Commander to Washington: solve VA’s problem

Commander to Washington: solve VA’s problem

American Legion National Commander Michael D. Helm expressed frustration over testimony Thursday on Capitol Hill that the Veterans Health Administration is facing a $2.5 billion budget shortfall this fiscal year. At the same time, Helm reiterated the position of the nation’s largest veterans service organization, that outsourcing is not a long-term solution.

“Veterans need the Department of Veterans Affairs, and The American Legion expects VA to provide quality health care in a timely manner to those who served our nation in uniform and earned that benefit,” Helm said. “This budget shortfall, which can be attributed to higher-than-expected patient demand and increased resources to attempt to meet it, cannot prevent veterans from getting the care they need when they need it, regardless where we are in the budget cycle. VA is going through its biggest adjustment since the troops came home from World War II. As VA, the administration and The American Legion did then, we must all work together to find long-term solutions.”

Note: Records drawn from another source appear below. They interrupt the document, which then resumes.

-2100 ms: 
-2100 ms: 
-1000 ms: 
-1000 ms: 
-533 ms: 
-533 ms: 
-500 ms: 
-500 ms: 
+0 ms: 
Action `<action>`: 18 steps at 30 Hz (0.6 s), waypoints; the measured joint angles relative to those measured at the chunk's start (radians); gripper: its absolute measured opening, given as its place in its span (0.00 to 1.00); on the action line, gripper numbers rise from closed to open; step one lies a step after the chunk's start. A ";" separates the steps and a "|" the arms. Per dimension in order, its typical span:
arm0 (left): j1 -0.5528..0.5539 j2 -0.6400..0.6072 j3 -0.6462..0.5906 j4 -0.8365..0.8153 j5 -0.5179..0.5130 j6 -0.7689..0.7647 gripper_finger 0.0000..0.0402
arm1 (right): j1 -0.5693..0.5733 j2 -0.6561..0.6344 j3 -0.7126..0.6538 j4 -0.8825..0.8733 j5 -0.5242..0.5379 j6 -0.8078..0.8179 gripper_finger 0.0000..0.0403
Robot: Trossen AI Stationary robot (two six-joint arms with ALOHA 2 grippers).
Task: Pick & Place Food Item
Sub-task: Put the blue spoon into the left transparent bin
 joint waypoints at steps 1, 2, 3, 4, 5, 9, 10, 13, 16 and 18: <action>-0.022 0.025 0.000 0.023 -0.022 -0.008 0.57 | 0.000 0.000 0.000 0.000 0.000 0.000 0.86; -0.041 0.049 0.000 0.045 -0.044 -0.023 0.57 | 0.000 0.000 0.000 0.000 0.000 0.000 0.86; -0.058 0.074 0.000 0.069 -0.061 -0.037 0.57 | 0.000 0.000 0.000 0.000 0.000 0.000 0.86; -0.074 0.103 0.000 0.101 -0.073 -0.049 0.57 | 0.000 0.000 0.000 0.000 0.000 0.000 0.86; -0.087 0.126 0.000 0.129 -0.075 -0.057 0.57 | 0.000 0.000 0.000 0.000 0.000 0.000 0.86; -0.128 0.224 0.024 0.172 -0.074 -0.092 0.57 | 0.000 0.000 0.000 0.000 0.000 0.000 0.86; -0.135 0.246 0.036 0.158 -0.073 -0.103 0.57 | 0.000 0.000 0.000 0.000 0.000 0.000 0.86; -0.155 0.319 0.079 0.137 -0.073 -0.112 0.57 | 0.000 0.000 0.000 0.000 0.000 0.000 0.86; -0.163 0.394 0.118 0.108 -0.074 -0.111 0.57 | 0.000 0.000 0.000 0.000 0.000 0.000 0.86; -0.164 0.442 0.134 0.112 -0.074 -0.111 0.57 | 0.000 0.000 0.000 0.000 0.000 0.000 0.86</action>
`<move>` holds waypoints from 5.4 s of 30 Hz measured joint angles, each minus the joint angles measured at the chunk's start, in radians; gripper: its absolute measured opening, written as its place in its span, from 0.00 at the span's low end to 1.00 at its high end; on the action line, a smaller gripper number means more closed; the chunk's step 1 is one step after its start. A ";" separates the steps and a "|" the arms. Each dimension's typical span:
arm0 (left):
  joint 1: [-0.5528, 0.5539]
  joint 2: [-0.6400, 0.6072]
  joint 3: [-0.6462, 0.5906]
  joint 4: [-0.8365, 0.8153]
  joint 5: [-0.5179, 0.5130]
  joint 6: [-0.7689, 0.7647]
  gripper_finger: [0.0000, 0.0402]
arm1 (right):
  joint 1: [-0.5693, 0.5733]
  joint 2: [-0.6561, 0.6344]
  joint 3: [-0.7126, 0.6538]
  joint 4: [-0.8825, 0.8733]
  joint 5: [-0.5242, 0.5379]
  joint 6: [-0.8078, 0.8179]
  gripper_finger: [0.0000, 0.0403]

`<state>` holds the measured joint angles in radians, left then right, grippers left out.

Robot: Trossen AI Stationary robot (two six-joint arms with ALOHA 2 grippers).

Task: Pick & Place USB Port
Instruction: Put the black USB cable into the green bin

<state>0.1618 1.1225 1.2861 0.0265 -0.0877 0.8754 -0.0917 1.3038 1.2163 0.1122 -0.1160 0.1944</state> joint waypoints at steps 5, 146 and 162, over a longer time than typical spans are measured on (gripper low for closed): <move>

Helm said the use of non-VA providers through the Veterans Choice Program – driven by an emergency funding measure passed by Congress last summer when the appointment-delay crisis fanned a media firestorm over VA access and leadership accountability – must remain a temporary fix while the bigger problem of properly resourcing and managing VA health-care facilities and services is resolved. “Access to VA health care is a problem that can be solved. The patient is sick, and it’s up to all of us to find the right treatment, not just turn the problem over to someone else.” The American Legion and VA have been working together for over a year to better understand the problems veterans are having with VA and to solve them one-on-one at nearly two dozen Legion-produced Veterans Benefits Center events in local communities.

The Veterans Choice Program gives VA authority to allow veterans waiting too long for appointments, as well as those who live more than 40 miles from VA facilities, the ability to purchase government-reimbursed care from non-VA providers. Use of the Choice program, however, has been slower than VA anticipated.

Deputy VA Secretary Sloan Gibson asked Congress Thursday to shift some of the Choice allocation to help the agency make ends meet through the end of the fiscal year. He explained that VA completed some 7 million more appointments this year, compared to last, and added 12,000 more staff, including some 2,700 nurses and 1,000 doctors to meet a 10 percent demand increase over 2014.

“VA needs to be right-sized to meet the needs of today’s veterans,” Helm said. “Unexpectedly high demand is a pretty clear sign that the veterans of our nation need and want VA health care, as is the unexpectedly low use of non-VA providers so far through the Choice Program. If funds need to move from one budget to another to provide qualified veterans the VA health care they earned and deserve, then move them. In the meantime, VA and Congress simply need to find a long-term solution that does not send veterans looking for care from providers who may or may not understand their needs or accept VA’s processes. Veterans deserve better than that.”